Na ética, renúncia voluntária à satisfação de um desejo ou de uma necessidade.
Recomendada pelos estóicos com a máxima: Abstine et sustine, preceito de Epicteto, tendente a tornar a alma independente da natureza, e a dar-lhe a posse integral de si mesma. Exaltava, assim, a grandeza da individualidade humana, por uma superação do homem.
Em sentido cristão funda-se a abstinência na humildade.
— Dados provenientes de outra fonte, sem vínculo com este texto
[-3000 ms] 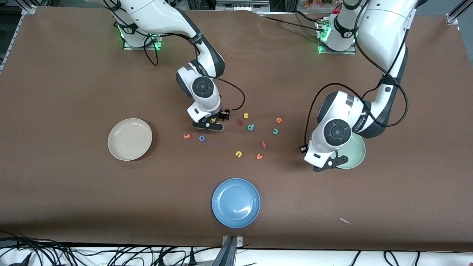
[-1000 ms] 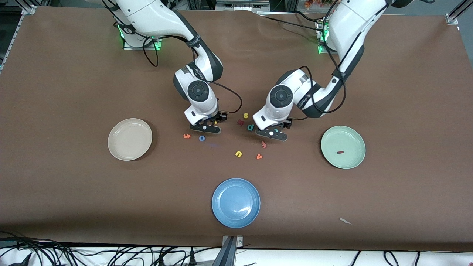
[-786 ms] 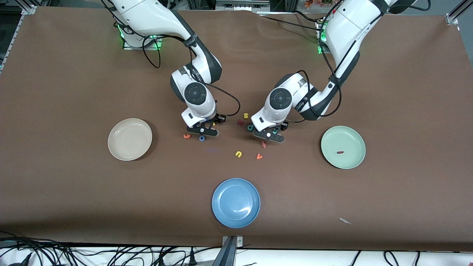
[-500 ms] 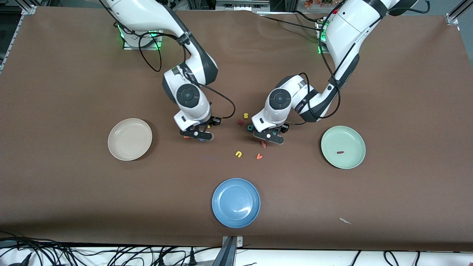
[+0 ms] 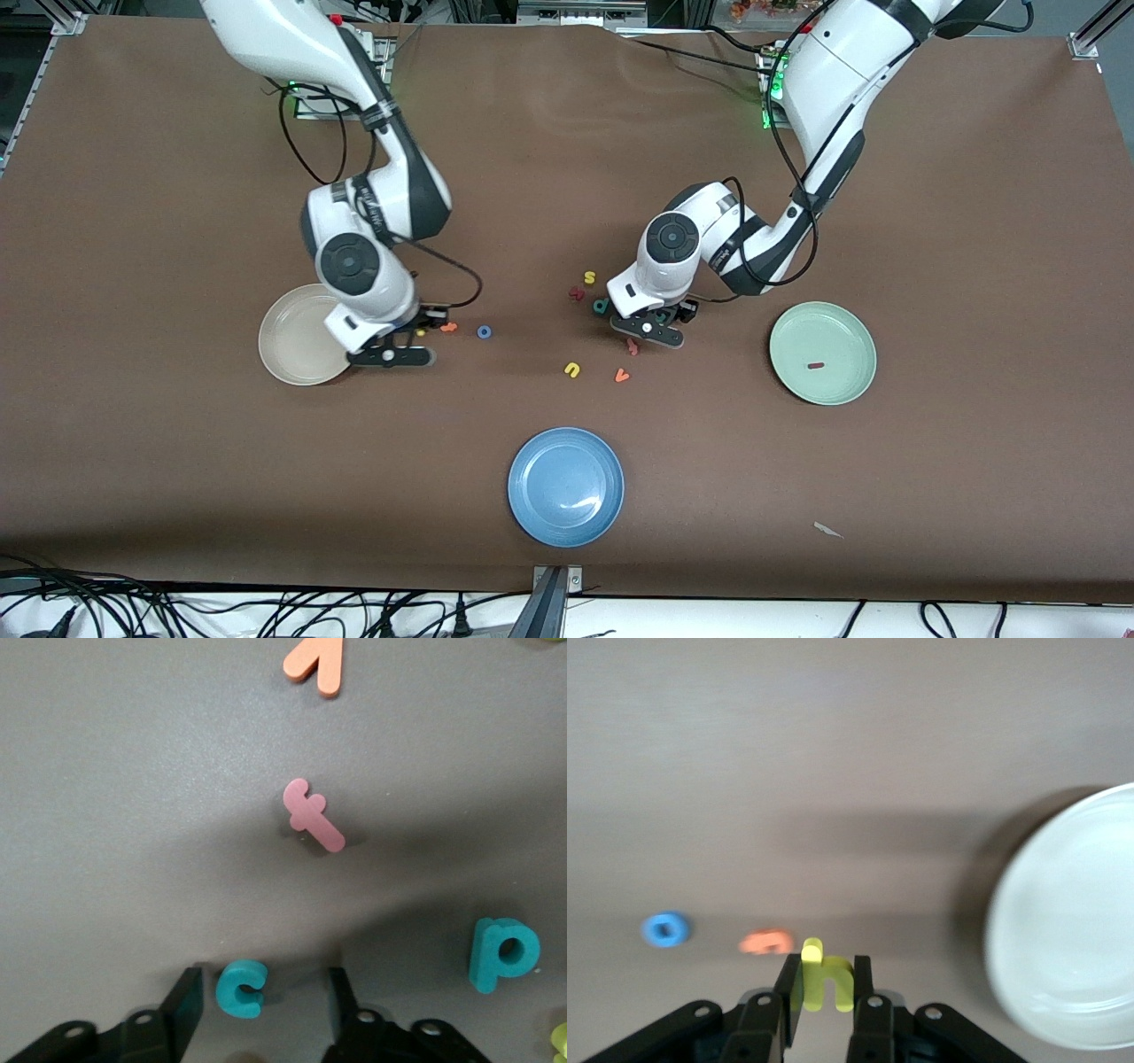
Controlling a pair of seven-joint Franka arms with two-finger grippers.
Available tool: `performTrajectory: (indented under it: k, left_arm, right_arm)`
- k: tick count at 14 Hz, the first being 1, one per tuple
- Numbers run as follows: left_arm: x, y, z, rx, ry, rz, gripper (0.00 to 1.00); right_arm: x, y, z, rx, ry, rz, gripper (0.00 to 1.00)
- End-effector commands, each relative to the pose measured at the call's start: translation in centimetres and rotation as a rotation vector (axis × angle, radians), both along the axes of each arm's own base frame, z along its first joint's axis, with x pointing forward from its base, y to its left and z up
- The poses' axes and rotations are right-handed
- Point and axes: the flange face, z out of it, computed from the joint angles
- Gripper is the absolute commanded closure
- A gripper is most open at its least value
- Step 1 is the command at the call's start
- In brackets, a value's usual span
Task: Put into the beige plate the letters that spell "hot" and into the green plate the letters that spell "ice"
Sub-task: 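Carry the yellow h to the beige plate while the left gripper grasps teal c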
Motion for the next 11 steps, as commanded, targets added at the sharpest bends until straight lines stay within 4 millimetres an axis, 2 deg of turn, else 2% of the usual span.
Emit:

É ela uma expiação, neste mundo, do mal que permanece no homem, por culpa de seu pecado e pelo de seus antepassados. Também abstenção de comer carne em determinadas datas religiosas (dias de abstinência).
É o principal caráter da moral ascética, que vê na vida uma decadência; na sociedade, um estado de queda e, na natureza, um castigo. Esta acepção decorre da letra d.
Usado por Nietzsche no sentido estóico, não, porém, como norma contínua, mas discontínua, alternando-a com a intemperança. Para ele a abstinência seria um ato voluntário, um domínio sobre si mesmo, como treinamento da vontade, porquanto se ela se tornasse contínua se transformaria em hábito, não oferecendo o prazer da vitória.